= Susanne Kriemann =

German artist and university professor (born 1972)

Susanne Kriemann (born 1972 in Erlangen) is a German artist, photographer and professor at Karlsruhe University of Arts and Design.

== Life and career ==

Susanne Kriemann graduated from the State Academy of Fine Arts in Stuttgart in 1997, where she studied in the class of Joseph Kosuth and Joan Jonas. She enrolled in the 'programme de recherché' at the École nationale supérieure des Beaux-Arts in Paris in 2000.

Susanne Kriemann pursues a research-oriented approach and investigates the medium of photography in the context of social history and archival practice: dealing with archival and found documents, in particular those that have not been used or have fallen into oblivion, is a central aspect to her work. The found photo material then frequently serves as a starting point for her own images. Formal or thematic analogies generate multifaceted layers of association, which address the circumstances in which the historical images were produced, their preservation, as well as their link to the present day—and always also examine her own medium of photography.

With an extended notion of the photographic document, she reflects on the world as an analogue 'recording system' for human-caused processes. This has led to preoccupations with radioactivity and mining, archaeology, and the notion of slow violence. A focus on ecology is prevalent in Kriemann's subjects. To perceive polluted areas as vast photosensitive arrays is key to her understanding of landscape. An exceptional feature is the extraction of pigments from the investigated matter and the use of those pigments to produce her pictures.

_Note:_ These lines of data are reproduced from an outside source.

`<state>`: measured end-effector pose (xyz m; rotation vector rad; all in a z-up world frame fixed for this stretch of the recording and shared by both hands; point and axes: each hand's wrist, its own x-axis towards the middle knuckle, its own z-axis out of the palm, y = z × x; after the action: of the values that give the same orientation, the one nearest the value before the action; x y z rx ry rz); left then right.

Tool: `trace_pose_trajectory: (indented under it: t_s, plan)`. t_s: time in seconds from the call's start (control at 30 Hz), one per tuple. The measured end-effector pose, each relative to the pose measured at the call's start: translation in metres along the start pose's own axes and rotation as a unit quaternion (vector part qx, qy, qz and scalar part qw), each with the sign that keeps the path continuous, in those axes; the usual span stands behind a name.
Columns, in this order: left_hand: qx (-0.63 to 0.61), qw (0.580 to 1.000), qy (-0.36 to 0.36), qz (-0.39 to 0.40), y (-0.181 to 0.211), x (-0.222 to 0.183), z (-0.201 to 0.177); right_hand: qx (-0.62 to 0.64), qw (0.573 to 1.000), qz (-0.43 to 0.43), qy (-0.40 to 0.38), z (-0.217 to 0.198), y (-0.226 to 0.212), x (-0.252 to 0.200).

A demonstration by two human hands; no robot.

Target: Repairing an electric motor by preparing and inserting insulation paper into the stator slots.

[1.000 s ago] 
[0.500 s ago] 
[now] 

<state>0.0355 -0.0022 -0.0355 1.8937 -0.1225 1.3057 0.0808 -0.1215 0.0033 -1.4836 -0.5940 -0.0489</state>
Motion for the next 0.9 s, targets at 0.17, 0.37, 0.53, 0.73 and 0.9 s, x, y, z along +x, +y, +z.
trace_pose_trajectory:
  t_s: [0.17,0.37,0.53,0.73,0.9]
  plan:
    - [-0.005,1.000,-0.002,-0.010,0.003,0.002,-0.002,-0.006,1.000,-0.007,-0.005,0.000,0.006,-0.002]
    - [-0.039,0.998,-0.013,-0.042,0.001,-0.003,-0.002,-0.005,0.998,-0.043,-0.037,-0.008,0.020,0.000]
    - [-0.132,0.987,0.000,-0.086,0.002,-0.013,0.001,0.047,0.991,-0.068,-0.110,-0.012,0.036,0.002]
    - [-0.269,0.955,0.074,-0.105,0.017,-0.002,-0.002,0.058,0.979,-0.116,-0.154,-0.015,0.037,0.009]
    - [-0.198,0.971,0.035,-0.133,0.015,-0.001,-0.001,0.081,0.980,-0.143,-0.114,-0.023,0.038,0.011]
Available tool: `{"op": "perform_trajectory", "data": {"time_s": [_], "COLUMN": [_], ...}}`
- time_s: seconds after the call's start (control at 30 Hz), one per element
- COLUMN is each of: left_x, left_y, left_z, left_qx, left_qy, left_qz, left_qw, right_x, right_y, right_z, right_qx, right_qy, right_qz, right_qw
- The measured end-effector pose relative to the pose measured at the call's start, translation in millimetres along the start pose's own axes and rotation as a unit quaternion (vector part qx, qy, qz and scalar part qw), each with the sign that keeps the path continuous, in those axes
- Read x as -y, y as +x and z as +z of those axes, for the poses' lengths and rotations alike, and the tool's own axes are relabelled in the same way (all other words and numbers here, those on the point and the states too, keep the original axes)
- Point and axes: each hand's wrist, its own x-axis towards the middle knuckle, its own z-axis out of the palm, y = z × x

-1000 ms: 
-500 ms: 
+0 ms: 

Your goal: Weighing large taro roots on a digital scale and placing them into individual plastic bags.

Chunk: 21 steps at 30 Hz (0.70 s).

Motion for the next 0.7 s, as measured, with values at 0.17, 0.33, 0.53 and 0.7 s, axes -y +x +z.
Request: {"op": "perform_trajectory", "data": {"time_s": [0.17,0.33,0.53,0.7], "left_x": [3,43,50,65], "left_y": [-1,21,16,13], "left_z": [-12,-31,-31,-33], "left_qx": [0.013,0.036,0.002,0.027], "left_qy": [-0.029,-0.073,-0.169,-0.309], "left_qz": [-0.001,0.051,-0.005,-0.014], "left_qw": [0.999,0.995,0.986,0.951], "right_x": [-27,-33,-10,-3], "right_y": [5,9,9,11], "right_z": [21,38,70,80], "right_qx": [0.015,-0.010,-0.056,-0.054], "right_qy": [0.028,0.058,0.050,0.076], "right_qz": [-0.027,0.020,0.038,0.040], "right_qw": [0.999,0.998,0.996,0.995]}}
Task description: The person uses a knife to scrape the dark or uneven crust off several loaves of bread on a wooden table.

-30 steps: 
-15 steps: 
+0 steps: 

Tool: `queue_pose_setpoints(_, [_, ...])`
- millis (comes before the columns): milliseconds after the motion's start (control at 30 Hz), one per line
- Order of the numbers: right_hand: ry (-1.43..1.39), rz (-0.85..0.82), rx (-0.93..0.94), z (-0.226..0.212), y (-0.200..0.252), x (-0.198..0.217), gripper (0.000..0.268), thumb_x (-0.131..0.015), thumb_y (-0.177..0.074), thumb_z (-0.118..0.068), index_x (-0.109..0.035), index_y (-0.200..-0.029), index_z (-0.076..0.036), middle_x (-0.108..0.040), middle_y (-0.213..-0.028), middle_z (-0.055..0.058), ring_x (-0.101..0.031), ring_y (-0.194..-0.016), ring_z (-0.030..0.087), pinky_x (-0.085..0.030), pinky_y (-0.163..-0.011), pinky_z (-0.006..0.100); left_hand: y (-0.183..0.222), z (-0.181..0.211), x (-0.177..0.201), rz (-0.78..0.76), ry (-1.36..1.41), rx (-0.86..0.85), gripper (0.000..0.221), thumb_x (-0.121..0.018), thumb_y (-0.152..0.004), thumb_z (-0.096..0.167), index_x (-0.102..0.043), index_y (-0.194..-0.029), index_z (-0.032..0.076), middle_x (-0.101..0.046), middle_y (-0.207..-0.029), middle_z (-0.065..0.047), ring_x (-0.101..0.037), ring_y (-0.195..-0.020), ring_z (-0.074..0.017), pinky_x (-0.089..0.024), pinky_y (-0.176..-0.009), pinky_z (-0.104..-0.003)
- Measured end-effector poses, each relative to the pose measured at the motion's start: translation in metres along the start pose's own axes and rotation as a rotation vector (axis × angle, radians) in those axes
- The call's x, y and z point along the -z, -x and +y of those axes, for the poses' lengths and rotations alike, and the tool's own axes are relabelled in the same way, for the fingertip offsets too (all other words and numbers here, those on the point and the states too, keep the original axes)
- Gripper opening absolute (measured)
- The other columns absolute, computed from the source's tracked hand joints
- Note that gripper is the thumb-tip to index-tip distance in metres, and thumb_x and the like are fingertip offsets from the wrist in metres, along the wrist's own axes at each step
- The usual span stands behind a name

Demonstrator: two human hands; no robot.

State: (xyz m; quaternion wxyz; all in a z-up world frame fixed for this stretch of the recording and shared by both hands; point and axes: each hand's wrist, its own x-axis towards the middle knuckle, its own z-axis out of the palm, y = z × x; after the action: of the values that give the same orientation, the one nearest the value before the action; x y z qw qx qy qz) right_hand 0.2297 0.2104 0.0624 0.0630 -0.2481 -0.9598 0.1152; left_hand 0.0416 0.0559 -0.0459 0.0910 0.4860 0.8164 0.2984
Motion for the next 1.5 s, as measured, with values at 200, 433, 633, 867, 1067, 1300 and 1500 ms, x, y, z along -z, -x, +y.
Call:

Kriemann's work was exhibited internationally at, among others, Wattis Institute for Contemporary Art, San Francisco; Kunsthalle Wien, Vienna; The Stedelijk Museum, Amsterdam and Kunsthalle Winterthur, Zurich. Recently, solo exhibitions of her work were on view at the Museum für Kunst und Gewerbe, Hamburg and Salonul de projecte, Bucarest. Kriemann has participated, among others, in the 3rd Chennai Photo Biennale, the 4th Kyiv Biennial, the 11th Shanghai Biennial, the 10th Gothenburg Biennial and the 5th Berlin Biennial. Furthermore, she participated in various artist residency programs including the 2019 NTU Centre for Contemporary Art, Singapore and The Goethe Institute, Colombo. Publications play a major role in her practice; since 1998 she has made seventeen artist books.

In 2017, Susanne Kriemann joined the faculty of the Karlsruhe University of Arts and Design as a professor of fine-art photography. Together with Aleksander Komarov, she is one of the cofounders of the artist-run initiative AIR Berlin Alexanderplatz. Kriemann lives and works in Berlin and Karlsruhe.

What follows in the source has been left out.